Silicon Valley is increasingly amassing power while it develop surveillance-based technology to monitor and regulate personal behavior, systems that are akin to Communist China’s totalitarian “social credit system.”
China’s social credit system aggressively employs the Internet to spy on 1.3 billion citizenry during every moment of their lives, mixing in “government information,” data from private business operations and performance data from each subject’s occupation to compute a “social credit” score, similar to the credit ratings compiled by financial institutions.
Beijing established its social credit system in 2014, allowing the communist regime to monitor its citizenry’s Internet activity, financial transactions and the acceptability of each person’s behavior in 2014. Engaging in “untrustworthy” behavior, ranging from jaywalking or walking a dog without a leash to supporting political dissidents or criticizing the government on the internet, decrease a citizen’s score.
A citizen whose score drops low enough is subject to strict punitive recourse including bans from public transportation, are on blacklists from attending top-rated schools, and prohibited from high earning jobs.
The primary objective of the social credit system is to “allow the trustworthy to roam everywhere under heaven while making it hard for the discredited to take a single step,” according to the Chinese government.
According to the Global Times, China’s state-run newspaper, 13.49 million Chinese citizens have been blacklisted for being “untrustworthy” by May 2019, while the system blocked an unspecified number of travelers from buying over 23 million airplane, train, and bus tickets nationwide.

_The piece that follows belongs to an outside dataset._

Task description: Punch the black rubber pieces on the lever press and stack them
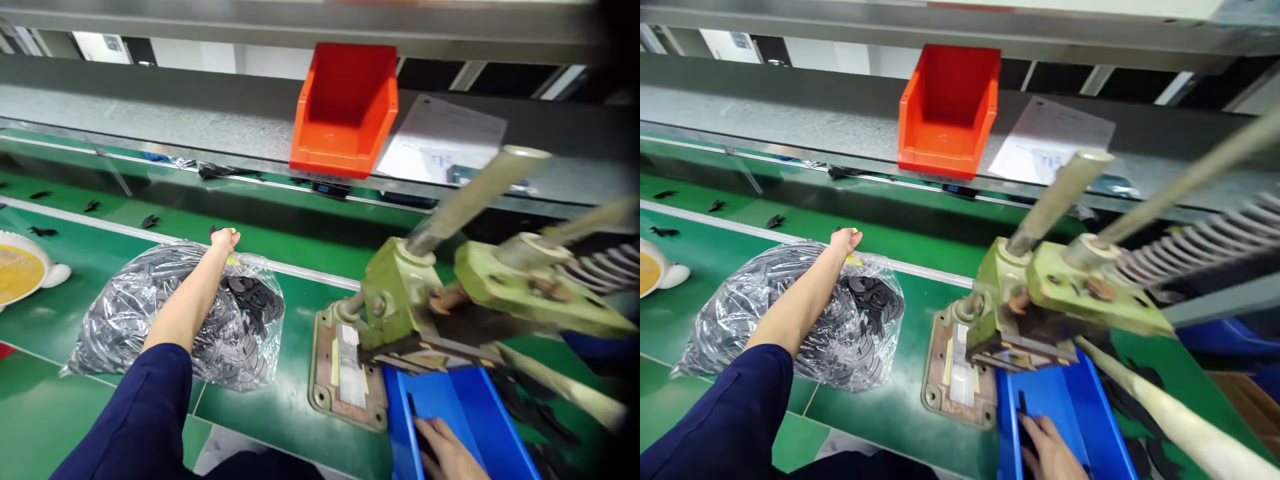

American high-tech companies – Google, Facebook, YouTube, Twitter, Apple, Cisco, and Intel – are doing the same thing to us.
In an article titled “Uh-oh: Silicon Valley is building a Chinese-style social credit system,” Fast Company’s Mike Elgan details how tech giants are employing extralegal efforts to create a social credit system here in the United States.
“Many Westerners are disturbed by what they read about China’s social credit system. But such systems, it turns out, are not unique to China. A parallel system is developing in the United States, in part as the result of Silicon Valley and technology-industry user policies, and in part by surveillance of social media activity by private companies,” he warns.
Americans are now subject to bans from insurance companies, transportation and accommodation for travelers and excluded by corporate America, as they are systematically rated by what they post on social media, Eglan explains.
“The New York State Department of Financial Services announced earlier this year that life insurance companies can base premiums on what they find in your social media posts. That Instagram pic showing you teasing a grizzly bear at Yellowstone with a martini in one hand, a bucket of cheese fries in the other, and a cigarette in your mouth, could cost you.
An app called “PatronScan,” that logs the face and name of troublesome bar and restaurant clientele, and services like Airbnb, Uber, and WhatsApp are also banning users for arbitrary reasons, he continues.
When customers arrive at a PatronScan-using bar, their ID is scanned. The company maintains a list of objectionable customers designed to protect venues from people previously removed for “fighting, sexual assault, drugs, theft, and other bad behavior,” according to its website. A “public” list is shared among all PatronScan customers. So someone who’s banned by one bar in the U.S. is potentially banned by all the bars in the U.S., the U.K., and Canada that use the PatronScan system for up to a year.
“Airbnb can disable your account for life for any reason it chooses, and it reserves the right to not tell you the reason. The company’s canned message includes the assertion that “This decision is irreversible and will affect any duplicated or future accounts. Please understand that we are not obligated to provide an explanation for the action taken against your account.” The ban can be based on something the host privately tells Airbnb about something they believe you did while staying at their property.”
It’s now easy to get banned by Uber, too. Whenever you get out of the car after an Uber ride, the app invites you to rate the driver. What many passengers don’t know is that the driver now also gets an invitation to rate you. Under a new policy announced in May: If your average rating is “significantly below average,” Uber will ban you from the service.
While these platforms are now essential for maintaining a social network, building a business, running for office, “law enforcement may be determined less by the Constitution and legal code, and more by end-user license agreements,” Eglar concludes.
The tech industry is instituting a social credit system specifically to demonetize and deplatform conservatives and the censorship is only going to get worse unless government intervenes, investigative journalist Laura Loomer predicts.
“We are seeing people who are developing this very communist mentality, where by, not only do we not deserve a platform, it’s these people do not deserve a right to speak,” said Loomer, who has been banned from Twitter, Facebook and Instagram for exposing the corruption of Democratic lawmakers.
“It’s not just a matter of people’s access to Facebook or Twitter. People’s civil rights are being violated,” she said. “We know at their core the executives that run these institutions – where they hold our money, where they store our data, where they control our emails – they are all radical leftists.